Available records Block Start

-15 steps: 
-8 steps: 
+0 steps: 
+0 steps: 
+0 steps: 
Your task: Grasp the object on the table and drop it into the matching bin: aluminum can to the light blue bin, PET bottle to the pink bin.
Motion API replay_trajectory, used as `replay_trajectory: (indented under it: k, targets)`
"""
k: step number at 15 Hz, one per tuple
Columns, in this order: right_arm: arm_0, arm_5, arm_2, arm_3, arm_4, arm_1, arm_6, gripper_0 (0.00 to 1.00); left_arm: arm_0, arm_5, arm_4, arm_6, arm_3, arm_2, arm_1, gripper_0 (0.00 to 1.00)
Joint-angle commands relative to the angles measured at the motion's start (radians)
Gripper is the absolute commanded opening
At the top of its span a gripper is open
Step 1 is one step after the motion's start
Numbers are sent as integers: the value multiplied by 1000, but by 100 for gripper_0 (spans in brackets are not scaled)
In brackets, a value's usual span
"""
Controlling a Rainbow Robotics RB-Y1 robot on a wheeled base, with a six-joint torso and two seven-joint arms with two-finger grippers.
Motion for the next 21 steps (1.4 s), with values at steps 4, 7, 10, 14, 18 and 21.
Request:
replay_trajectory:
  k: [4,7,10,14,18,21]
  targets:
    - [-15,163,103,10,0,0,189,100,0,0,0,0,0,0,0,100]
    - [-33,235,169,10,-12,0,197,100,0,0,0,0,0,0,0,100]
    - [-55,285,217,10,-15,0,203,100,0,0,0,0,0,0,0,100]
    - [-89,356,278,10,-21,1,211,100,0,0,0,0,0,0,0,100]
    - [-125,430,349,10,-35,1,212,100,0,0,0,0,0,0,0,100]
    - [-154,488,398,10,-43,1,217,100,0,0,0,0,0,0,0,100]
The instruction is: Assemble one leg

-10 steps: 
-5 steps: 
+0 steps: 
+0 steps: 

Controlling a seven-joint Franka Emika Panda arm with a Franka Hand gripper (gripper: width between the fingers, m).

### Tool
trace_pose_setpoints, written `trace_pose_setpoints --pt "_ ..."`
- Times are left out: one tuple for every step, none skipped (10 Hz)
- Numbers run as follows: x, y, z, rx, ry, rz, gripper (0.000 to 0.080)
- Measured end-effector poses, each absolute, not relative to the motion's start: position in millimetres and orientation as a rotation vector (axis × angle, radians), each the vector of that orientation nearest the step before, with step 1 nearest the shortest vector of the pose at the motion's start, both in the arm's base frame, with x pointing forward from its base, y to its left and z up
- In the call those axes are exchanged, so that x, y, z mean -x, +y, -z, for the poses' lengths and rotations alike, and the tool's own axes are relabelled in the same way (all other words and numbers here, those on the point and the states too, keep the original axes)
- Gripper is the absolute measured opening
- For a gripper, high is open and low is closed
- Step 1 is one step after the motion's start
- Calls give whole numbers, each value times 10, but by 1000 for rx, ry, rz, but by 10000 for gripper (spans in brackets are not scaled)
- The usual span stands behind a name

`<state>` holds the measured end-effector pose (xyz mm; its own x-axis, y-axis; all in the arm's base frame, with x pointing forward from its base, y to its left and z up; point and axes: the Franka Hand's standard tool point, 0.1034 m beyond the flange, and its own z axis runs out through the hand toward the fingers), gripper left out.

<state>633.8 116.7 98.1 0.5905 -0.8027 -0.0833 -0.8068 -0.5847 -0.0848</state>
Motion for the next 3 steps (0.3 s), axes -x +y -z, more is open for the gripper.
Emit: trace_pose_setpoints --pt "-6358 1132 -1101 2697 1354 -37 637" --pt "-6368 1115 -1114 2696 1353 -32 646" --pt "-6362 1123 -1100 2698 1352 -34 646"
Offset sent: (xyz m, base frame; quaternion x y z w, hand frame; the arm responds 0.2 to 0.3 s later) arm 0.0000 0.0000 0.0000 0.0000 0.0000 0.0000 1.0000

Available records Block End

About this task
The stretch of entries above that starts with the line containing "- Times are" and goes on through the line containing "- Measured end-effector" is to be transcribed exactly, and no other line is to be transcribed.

Answer space
- Times are left out: one tuple for every step, none skipped (10 Hz)
- Numbers run as follows: x, y, z, rx, ry, rz, gripper (0.000 to 0.080)
- Measured end-effector poses, each absolute, not relative to the motion's start: position in millimetres and orientation as a rotation vector (axis × angle, radians), each the vector of that orientation nearest the step before, with step 1 nearest the shortest vector of the pose at the motion's start, both in the arm's base frame, with x pointing forward from its base, y to its left and z up

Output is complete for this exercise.